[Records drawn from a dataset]
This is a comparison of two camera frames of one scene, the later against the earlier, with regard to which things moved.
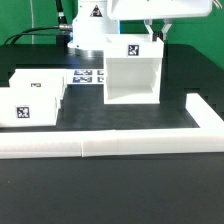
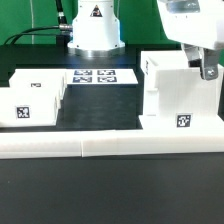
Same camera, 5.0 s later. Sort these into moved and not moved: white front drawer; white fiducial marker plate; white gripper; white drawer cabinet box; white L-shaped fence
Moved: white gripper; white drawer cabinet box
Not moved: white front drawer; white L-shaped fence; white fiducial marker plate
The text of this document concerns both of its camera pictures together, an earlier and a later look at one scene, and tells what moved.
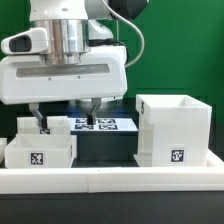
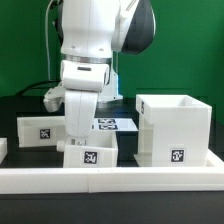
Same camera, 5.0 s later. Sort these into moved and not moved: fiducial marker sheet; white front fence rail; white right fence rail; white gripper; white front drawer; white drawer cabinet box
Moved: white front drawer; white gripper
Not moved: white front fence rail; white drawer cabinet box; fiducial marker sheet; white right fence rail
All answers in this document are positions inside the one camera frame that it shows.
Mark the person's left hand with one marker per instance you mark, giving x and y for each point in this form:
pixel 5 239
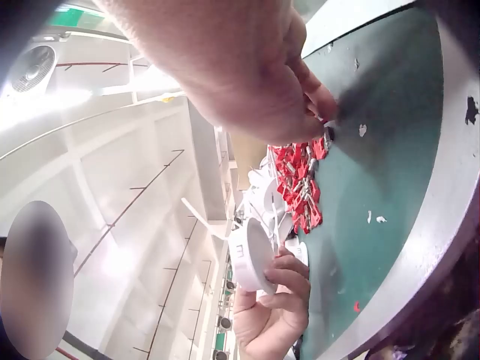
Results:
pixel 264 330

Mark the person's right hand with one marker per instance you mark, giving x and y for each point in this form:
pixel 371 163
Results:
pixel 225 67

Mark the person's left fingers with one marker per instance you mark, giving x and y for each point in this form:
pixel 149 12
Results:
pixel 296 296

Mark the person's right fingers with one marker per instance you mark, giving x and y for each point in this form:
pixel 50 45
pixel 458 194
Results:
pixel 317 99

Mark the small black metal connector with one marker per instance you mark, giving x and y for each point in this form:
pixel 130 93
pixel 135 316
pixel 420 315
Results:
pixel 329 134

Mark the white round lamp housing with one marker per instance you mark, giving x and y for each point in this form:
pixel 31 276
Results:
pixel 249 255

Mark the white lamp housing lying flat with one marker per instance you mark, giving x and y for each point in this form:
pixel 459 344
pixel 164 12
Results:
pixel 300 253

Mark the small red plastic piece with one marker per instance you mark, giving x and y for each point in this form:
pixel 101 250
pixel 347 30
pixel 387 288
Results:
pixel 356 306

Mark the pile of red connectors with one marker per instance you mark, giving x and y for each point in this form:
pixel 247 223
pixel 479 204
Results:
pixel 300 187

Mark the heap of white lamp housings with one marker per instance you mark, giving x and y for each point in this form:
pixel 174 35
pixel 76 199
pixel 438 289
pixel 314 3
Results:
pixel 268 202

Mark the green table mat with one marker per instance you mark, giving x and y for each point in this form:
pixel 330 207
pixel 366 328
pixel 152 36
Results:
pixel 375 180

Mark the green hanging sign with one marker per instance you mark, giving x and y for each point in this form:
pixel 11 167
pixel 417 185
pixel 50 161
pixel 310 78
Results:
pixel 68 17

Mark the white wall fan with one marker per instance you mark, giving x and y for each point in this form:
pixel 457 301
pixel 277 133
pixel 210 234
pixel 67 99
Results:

HOW TO COMPLETE THIS TASK>
Repeat, exactly as they stand above, the lines from the line with "pixel 135 316" to the line with "pixel 387 288", both lines included.

SOLUTION TO THE EXERCISE>
pixel 135 316
pixel 420 315
Results:
pixel 329 134

Mark the white round lamp housing with one marker per instance you mark, giving x and y for each point in this form:
pixel 31 276
Results:
pixel 249 255

Mark the white lamp housing lying flat with one marker per instance you mark, giving x and y for each point in this form:
pixel 459 344
pixel 164 12
Results:
pixel 300 253

Mark the small red plastic piece with one marker per instance you mark, giving x and y for each point in this form:
pixel 101 250
pixel 347 30
pixel 387 288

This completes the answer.